From a14616593e212cf3a711a8e61d696c5b8e6dff8a Mon Sep 17 00:00:00 2001
From: Elena Lundaeva <elena.lundaeva@deepset.ai>
Date: Tue, 29 Aug 2023 14:46:48 +0200
Subject: [PATCH] custom node code

---
 haystack/nodes/retriever/filesim.py | 295 ++++++++++++++++++++++++++++
 1 file changed, 295 insertions(+)
 create mode 100644 haystack/nodes/retriever/filesim.py

diff --git a/haystack/nodes/retriever/filesim.py b/haystack/nodes/retriever/filesim.py
new file mode 100644
index 00000000000..ba4fcb27326
--- /dev/null
+++ b/haystack/nodes/retriever/filesim.py
@@ -0,0 +1,295 @@
+# pylint: disable=too-many-instance-attributes
+
+import math
+
+from typing import List, Optional, Dict, Union, Tuple
+import logging
+from collections import defaultdict
+from concurrent.futures import ThreadPoolExecutor, as_completed
+
+from haystack.nodes import BaseComponent, BaseRetriever, EmbeddingRetriever
+from haystack.document_stores import KeywordDocumentStore
+from haystack.schema import Document
+
+
+logger = logging.getLogger(__name__)
+
+
+class FileSimilarityRetriever(BaseComponent):
+    """
+    This retriever performs retrieval for file similarity. It is a self-referential retriever that will use existing
+    files as a query and returns a list of the most similar documents from each file in the order of similarity to the
+    query file. It uses reciprocal rank fusion to determine file similarity. That means, it uses each document from the
+    query file and performs a retrieval for this document. It then aggregates the results from each document query. A
+    similar approach is described here: https://arxiv.org/pdf/2201.01614.pdf (Althammer et al. 2022).
+    """
+
+    outgoing_edges = 1
+
+    # pylint: disable=too-many-arguments
+    def __init__(
+        self,
+        document_store: KeywordDocumentStore,
+        primary_retriever: Optional[BaseRetriever] = None,
+        secondary_retriever: Optional[BaseRetriever] = None,
+        file_aggregation_key: str = "file_id",
+        keep_original_score: Optional[str] = None,
+        top_k: int = 10,
+        max_query_len: int = 6000,
+        max_num_queries: Optional[int] = None,
+        use_existing_embedding: bool = True,
+    ) -> None:
+        """
+        Initialize an instance of FileSimilarityRetriever.

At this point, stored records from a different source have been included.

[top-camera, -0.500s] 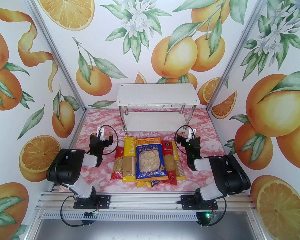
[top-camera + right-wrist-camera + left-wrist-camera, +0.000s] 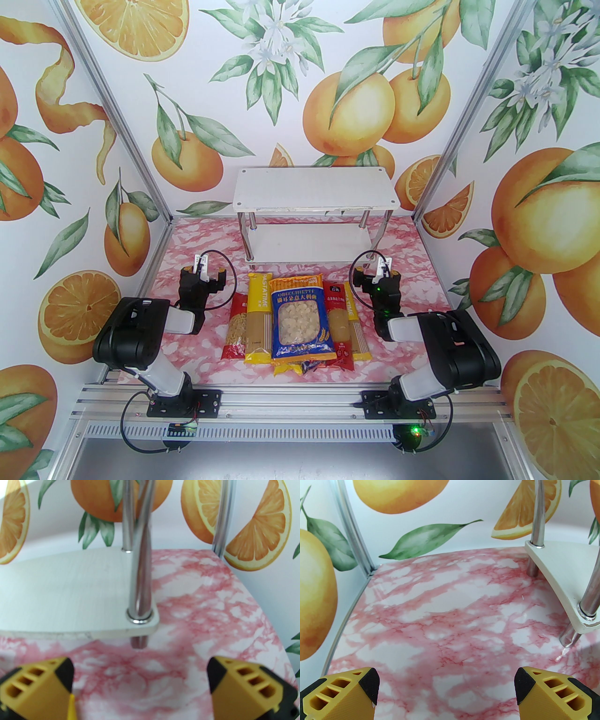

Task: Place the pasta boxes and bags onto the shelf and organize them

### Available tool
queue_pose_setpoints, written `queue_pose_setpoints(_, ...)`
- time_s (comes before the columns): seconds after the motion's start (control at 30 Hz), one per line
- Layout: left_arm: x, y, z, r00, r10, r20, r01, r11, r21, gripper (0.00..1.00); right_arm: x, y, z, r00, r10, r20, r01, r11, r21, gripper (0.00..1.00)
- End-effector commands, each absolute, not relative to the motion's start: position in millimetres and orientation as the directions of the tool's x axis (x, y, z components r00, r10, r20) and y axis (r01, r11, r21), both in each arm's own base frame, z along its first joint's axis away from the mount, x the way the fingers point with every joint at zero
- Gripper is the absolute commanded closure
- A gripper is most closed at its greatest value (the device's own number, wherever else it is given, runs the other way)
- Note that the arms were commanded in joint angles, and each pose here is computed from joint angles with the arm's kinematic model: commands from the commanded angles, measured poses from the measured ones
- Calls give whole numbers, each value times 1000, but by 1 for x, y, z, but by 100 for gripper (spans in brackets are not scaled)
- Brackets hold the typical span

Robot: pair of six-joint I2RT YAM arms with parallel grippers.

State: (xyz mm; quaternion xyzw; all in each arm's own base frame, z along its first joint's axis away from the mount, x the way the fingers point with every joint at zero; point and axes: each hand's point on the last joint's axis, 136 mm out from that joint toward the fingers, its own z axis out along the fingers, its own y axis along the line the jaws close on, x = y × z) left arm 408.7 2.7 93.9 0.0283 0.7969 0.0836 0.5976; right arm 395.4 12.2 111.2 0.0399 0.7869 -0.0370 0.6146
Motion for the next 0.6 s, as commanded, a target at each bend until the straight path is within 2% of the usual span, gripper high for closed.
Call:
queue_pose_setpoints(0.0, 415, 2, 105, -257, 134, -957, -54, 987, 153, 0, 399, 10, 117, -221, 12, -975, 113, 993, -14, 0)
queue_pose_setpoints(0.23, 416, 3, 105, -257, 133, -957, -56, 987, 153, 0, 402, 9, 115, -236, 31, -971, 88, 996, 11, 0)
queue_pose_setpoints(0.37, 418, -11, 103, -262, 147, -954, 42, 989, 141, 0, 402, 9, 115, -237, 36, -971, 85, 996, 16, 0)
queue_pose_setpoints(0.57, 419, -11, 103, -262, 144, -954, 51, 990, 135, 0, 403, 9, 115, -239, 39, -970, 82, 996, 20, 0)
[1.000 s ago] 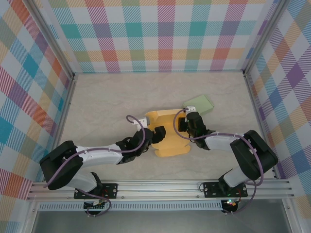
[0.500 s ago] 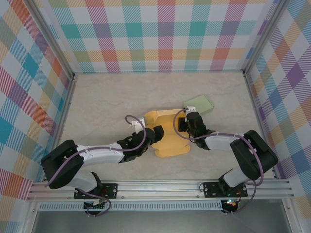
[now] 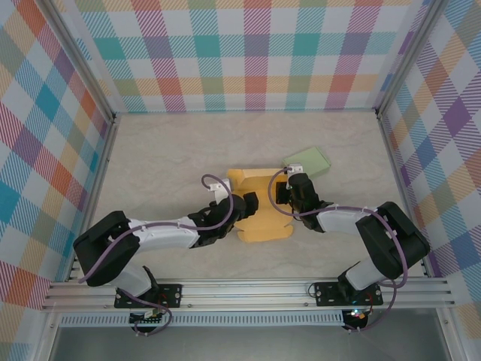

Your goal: Fold the paper box

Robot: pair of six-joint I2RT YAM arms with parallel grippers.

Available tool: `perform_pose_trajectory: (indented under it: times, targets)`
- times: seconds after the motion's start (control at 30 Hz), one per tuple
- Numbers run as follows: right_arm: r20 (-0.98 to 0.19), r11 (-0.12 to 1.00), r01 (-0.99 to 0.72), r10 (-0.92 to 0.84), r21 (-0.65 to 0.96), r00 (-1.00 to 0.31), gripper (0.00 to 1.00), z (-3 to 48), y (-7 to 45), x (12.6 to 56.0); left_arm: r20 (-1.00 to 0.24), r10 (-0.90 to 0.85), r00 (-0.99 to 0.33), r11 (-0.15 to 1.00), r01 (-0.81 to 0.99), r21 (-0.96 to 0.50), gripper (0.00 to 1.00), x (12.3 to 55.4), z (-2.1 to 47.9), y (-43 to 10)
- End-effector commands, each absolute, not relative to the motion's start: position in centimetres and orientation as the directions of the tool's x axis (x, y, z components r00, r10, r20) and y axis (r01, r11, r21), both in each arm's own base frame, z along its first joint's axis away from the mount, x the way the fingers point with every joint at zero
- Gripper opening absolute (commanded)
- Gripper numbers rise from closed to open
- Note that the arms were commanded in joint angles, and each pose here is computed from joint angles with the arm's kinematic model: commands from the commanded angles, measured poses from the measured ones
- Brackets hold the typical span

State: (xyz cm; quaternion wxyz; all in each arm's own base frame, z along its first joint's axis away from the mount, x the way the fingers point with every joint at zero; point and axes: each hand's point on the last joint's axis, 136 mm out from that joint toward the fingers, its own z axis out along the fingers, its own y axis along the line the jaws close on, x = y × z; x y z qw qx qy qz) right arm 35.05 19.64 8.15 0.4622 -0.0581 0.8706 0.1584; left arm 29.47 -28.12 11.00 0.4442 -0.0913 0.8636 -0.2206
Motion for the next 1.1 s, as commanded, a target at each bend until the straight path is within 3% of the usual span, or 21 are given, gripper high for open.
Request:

+        :param document_store: The document store that the retriever should retrieve from.
+        :param file_aggregation_key: The meta data key that should be used to aggregate documents to the file level.
+        :param primary_retriever: A clutch until haystack supports passing a list of retrievers.

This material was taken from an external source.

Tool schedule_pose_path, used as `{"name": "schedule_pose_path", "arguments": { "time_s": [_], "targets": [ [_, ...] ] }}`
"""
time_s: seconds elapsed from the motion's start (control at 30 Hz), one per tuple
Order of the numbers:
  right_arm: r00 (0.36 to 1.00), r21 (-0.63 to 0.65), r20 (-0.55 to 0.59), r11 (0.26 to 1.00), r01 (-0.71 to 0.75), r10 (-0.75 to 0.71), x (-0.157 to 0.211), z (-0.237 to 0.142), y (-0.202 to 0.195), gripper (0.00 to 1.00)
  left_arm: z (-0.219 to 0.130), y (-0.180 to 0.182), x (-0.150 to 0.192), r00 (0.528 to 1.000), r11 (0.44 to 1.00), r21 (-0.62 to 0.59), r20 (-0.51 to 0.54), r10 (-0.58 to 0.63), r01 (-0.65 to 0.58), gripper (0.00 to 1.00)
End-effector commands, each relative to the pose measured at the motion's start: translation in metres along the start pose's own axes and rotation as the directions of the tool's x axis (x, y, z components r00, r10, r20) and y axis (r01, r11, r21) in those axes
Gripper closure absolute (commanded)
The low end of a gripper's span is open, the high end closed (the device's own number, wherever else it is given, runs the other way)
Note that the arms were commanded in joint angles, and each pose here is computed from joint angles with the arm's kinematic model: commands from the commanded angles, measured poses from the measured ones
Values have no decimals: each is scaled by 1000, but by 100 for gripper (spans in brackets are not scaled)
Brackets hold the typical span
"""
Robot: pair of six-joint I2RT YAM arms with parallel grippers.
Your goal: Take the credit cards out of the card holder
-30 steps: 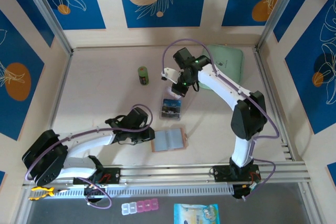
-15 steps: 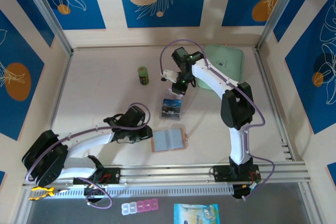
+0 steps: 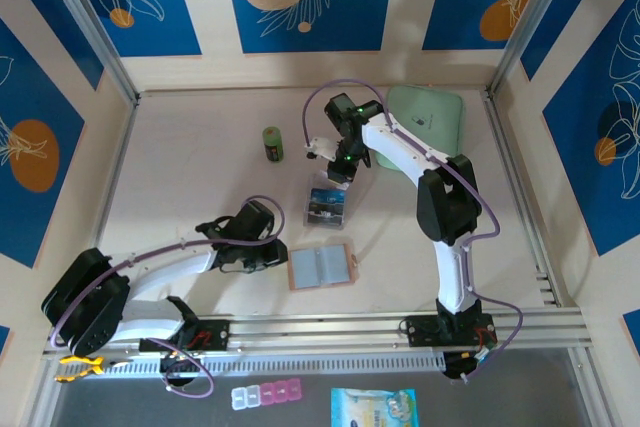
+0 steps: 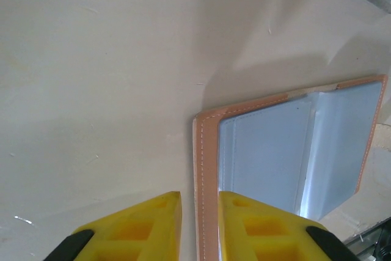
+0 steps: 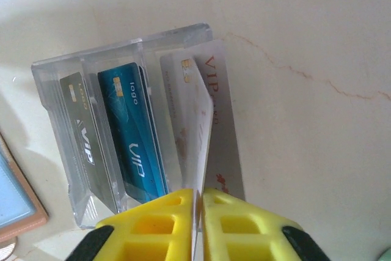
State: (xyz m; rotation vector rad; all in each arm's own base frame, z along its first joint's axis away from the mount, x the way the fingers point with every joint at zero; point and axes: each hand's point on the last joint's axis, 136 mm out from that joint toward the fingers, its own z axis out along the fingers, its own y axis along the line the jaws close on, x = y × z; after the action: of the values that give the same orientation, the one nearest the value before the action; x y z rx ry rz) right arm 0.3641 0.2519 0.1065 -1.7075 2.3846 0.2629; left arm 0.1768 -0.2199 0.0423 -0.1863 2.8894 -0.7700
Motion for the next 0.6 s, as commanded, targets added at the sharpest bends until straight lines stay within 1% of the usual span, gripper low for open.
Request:
{"name": "schedule_pose_path", "arguments": {
  "time_s": [0.0, 0.17, 0.33, 0.47, 0.57],
  "targets": [
    [999, 68, 45, 998, -13, 10, -11, -29, -3, 84, -4, -4, -1, 1000, 1000, 11, -15, 16, -16, 78],
    [997, 109, 70, 993, -50, 42, -11, -42, -1, 83, -5, -6, -1, 1000, 1000, 18, -14, 22, -22, 78],
    [981, 117, 132, 981, -157, 141, -16, -55, 6, 83, -6, -7, -2, 1000, 999, 28, -4, 30, -30, 78],
    [939, 83, 204, 951, -298, 276, -18, -62, 17, 85, -4, -9, -2, 999, 998, 46, -1, 32, -32, 79],
    [886, 40, 251, 910, -413, 391, -16, -65, 30, 85, -3, -11, -1, 1000, 998, 63, -3, 27, -27, 82]
  ]
}}
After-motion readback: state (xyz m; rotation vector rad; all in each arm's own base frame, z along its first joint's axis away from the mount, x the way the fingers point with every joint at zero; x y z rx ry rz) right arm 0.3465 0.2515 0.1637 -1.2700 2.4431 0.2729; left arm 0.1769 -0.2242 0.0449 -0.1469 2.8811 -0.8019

+        :param secondary_retriever: A clutch until haystack supports passing a list of retrievers.
+        :param keep_original_score: Set this to store the original score of the returned document in the document's meta
+            field. The document's score property will be replaced with the reciprocal rank fusion score.

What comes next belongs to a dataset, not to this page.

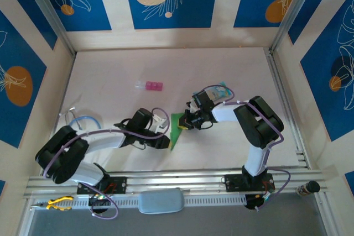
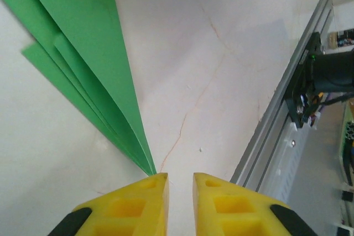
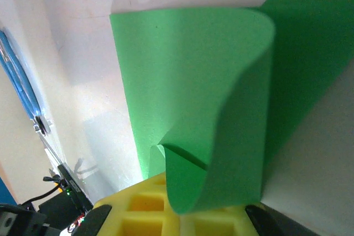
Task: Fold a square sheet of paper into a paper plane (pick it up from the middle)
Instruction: Fold the wing for the fifth time at the center of the table.
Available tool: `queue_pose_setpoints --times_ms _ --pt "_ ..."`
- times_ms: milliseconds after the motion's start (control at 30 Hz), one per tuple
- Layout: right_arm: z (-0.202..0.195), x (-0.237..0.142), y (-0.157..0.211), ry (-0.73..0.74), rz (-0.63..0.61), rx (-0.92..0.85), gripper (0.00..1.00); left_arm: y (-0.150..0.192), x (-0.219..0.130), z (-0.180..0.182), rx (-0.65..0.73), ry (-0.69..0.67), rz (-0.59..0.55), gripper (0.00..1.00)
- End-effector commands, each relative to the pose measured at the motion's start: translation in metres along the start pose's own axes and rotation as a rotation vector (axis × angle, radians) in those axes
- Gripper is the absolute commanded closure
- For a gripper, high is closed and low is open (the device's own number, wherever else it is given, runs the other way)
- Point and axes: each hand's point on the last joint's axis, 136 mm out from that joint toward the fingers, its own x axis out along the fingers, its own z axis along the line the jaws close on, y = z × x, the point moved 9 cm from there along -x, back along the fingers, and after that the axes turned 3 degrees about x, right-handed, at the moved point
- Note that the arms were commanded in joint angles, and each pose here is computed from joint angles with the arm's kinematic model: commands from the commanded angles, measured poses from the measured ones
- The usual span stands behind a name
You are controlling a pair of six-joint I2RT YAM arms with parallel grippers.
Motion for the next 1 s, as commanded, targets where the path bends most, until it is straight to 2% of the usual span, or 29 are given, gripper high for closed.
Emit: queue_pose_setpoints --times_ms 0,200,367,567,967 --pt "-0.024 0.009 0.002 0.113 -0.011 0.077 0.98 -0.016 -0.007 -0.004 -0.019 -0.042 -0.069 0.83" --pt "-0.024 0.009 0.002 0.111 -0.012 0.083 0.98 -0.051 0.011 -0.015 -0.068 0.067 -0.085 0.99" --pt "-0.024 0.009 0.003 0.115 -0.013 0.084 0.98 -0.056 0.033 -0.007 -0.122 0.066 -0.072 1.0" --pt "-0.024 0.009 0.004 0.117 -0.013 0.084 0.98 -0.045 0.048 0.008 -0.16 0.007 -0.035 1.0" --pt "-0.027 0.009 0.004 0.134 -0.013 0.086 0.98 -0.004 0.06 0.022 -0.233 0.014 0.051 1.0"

+        :param top_k: How many documents to return.
+        :param max_query_len: How many chars can be in a query document. The document will be cut off if it is longer
+            than the maximum length. We need this here because there might be an issue with queries that are too long
+            and the BM25Retriever because an error will be thrown if the query excees the `max_clause_count` search
+            setting (https://www.elastic.co/guide/en/elasticsearch/reference/7.17/search-settings.html)
+        :param max_num_queries: The maximum number of queries that should be run for a single file. If the number of
+            query documents exceeds this limit, the query documents will be split into n parts so that
+            n < max_num_queries and every nth document will be kept.
+        :param use_existing_embeddings: Whether to re-use the existing embeddings from the index.
+            To optimize speed for the file similarity retrieval you should set this parameter to `True`.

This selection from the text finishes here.